Unpleasant reading ...

10th November 2008

Last Friday the Insolvency Service issued the insolvency statistics for the third quarter of 2008 – they do not make very pleasant reading.

As has been widely predicted there has been a dramatic rise in business insolvencies in the period. Liquidations increased by 10.5% over the previous quarter, and 26.3% over the same quarter last year to stand at 4,001. The movements in Administrations, 50.7% up on last year, Receiverships 237.5% up and Company Voluntary Arrangements (“CVA”) 29.5% also all tell their story. These last three mechanisms are often seen as potential recovery or rescue methods (particularly CVA’s and sometimes Administrations, much less so Receiverships) so there may be some hope that these figures indicate that at least some businesses are being saved.

However, the reality is that these statistics are probably just the thin edge of the problem ..and we will continue to see further dramatic rises in the quarters ahead.
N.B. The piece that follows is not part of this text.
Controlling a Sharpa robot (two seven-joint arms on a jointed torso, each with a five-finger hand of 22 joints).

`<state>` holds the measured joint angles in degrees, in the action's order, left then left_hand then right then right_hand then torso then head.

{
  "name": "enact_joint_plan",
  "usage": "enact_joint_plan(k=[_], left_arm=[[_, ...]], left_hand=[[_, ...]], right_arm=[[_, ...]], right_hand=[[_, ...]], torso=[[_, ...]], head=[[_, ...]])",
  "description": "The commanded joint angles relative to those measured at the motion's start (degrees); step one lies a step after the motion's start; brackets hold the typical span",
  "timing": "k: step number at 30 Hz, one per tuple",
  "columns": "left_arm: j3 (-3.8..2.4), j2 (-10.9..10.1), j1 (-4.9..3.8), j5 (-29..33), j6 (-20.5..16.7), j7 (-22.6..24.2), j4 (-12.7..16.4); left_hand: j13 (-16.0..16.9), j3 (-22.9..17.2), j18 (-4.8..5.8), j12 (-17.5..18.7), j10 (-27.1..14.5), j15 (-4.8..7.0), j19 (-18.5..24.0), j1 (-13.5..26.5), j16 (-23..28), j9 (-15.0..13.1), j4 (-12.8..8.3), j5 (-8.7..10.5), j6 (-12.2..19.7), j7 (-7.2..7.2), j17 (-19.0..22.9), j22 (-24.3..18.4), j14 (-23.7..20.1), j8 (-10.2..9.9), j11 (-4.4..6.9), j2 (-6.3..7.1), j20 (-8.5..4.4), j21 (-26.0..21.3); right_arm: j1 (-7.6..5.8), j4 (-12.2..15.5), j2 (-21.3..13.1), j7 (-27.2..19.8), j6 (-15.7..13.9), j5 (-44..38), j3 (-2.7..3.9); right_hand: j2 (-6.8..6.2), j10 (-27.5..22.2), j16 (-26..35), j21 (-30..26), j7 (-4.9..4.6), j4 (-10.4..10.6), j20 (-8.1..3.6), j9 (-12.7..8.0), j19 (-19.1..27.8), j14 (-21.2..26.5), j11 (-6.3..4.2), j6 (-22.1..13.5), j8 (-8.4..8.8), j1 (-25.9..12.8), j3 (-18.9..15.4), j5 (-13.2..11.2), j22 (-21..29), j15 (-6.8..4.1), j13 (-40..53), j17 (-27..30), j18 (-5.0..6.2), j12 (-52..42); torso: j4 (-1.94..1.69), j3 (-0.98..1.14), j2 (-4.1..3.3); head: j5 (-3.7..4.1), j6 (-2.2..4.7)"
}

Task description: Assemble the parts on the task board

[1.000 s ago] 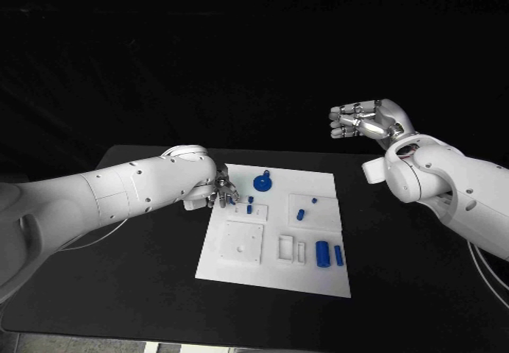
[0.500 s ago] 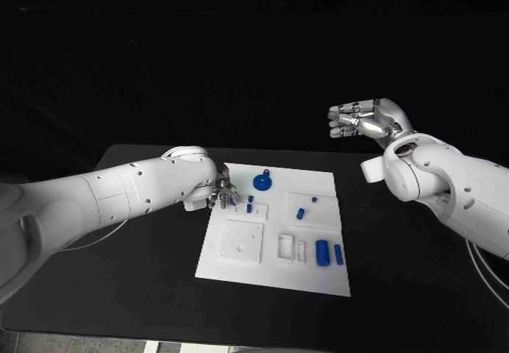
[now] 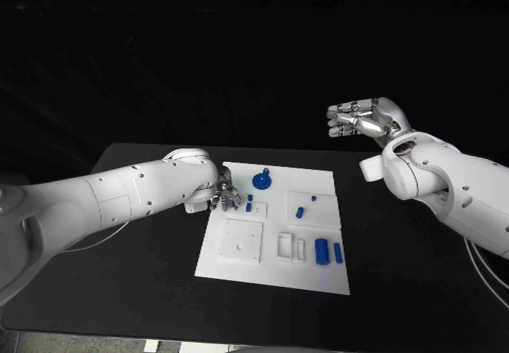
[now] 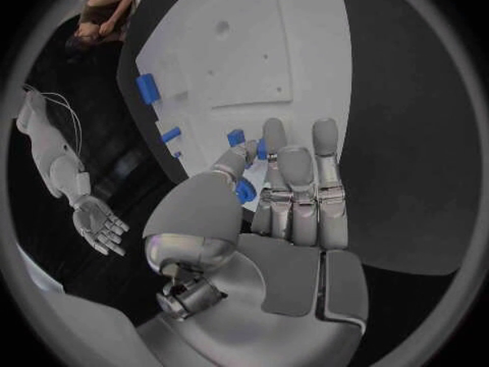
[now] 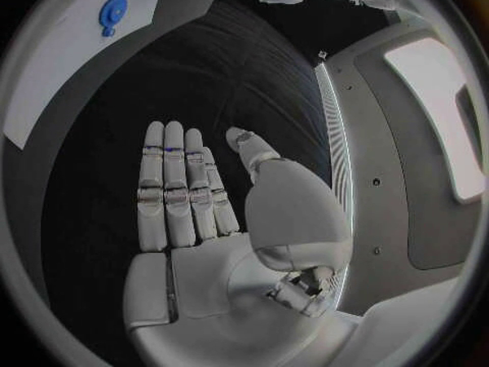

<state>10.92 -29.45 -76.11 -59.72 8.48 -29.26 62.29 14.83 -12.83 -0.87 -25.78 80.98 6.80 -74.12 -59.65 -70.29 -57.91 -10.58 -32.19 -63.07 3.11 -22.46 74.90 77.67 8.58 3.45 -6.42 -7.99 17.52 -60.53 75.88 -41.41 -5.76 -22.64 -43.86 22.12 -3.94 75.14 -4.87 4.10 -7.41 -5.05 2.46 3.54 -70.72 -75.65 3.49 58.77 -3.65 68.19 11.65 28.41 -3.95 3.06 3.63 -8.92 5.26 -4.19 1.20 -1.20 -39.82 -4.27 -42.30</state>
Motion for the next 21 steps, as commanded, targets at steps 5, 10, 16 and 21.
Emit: enact_joint_plan(k=[5,10,16,21], left_arm=[[-0.01,0.15,0.07,-1.40,0.66,1.32,0.21],[-0.01,0.08,0.10,-1.68,1.08,1.57,0.42],[0.00,-0.03,0.10,-2.08,1.62,1.67,0.64],[0.00,-0.18,0.10,-2.24,1.90,1.75,0.68]], left_hand=[[0.07,-4.27,-0.04,-0.20,-0.58,-0.12,0.29,-0.89,0.47,-0.10,-3.55,0.14,-2.40,-2.80,0.14,1.03,0.14,0.16,-0.15,-0.75,0.16,0.14],[0.13,-4.25,-0.05,-0.32,-0.78,-0.16,0.39,-1.19,0.51,-0.15,-3.39,0.26,-2.29,-2.76,0.25,1.05,0.04,0.17,-0.20,-0.66,0.20,0.11],[0.15,-4.23,-0.05,-0.39,-0.87,-0.19,0.50,-1.46,0.45,-0.10,-3.33,0.28,-2.30,-2.75,0.28,1.07,-0.09,0.16,-0.25,-0.51,0.23,0.10],[0.15,-4.21,-0.05,-0.45,-0.91,-0.20,0.56,-1.64,0.38,-0.04,-3.23,0.26,-2.35,-2.75,0.30,1.08,-0.15,0.15,-0.28,-0.40,0.24,0.12]], right_arm=[[-0.02,-0.01,0.08,-0.05,1.02,-0.69,0.04],[-0.02,-0.02,0.04,-0.06,1.01,-0.69,0.04],[-0.02,-0.02,0.06,-0.06,1.01,-0.70,0.04],[-0.02,-0.09,0.12,-0.06,1.02,-0.71,0.04]], right_hand=[[-0.46,-0.26,0.31,0.16,-0.37,0.53,0.37,0.05,0.18,-0.19,0.37,-0.15,0.07,0.24,-0.02,-0.32,0.07,0.03,-0.07,0.26,0.02,0.15],[-0.46,-0.26,0.31,0.16,-0.37,0.53,0.37,0.05,0.18,-0.19,0.37,-0.15,0.07,0.24,-0.02,-0.32,0.07,0.03,-0.07,0.26,0.02,0.15],[-0.46,-0.28,0.31,0.14,-0.35,0.62,0.39,0.04,0.23,-0.17,0.37,-0.12,0.08,0.25,0.00,-0.28,0.07,0.02,-0.07,0.35,0.02,0.15],[-0.47,-0.35,0.33,0.12,-0.35,0.67,0.42,0.04,0.32,-0.09,0.39,-0.10,0.09,0.27,0.03,-0.28,0.08,0.04,-0.08,0.42,0.01,0.17]], torso=[[0.03,0.06,0.04],[-0.01,0.04,-0.01],[-0.09,-0.02,0.03],[0.00,-0.04,0.03]], head=[[-0.01,0.15],[0.04,-0.06],[0.00,-0.17],[-0.25,-0.11]])
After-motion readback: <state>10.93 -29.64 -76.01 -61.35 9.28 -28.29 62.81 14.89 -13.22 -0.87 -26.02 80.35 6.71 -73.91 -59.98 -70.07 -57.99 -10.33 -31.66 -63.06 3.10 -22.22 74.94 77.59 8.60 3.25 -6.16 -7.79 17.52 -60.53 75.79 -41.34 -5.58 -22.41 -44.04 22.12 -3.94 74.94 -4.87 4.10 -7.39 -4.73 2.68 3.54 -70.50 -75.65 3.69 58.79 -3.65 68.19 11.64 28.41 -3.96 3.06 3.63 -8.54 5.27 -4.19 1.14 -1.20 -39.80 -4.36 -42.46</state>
Let us not also forget the huge rises in personal insolvencies that have been seen in the past couple of years (Bankruptcies and Individual Voluntary Arrangements), which are again predicted to reach new record levels this year. This position could become much worse if small business start failing at an increasing rate as this will then lead to increased unemployment and the consequences on personal finances.

Over 95% of all UK businesses employ 10 or less people … and it is those very businesses which are now increasingly vulnerable.

Not only are there very many fragile businesses which will easily fall, there are also many business leaders who have never operated their businesses through a downturn – let alone one that is likely to be as dramatic as this one. Many are fair weather sailors. They need to quickly learn new skills and run their businesses quite differently in the months ahead if they are not going to become one of next years insolvency statistics!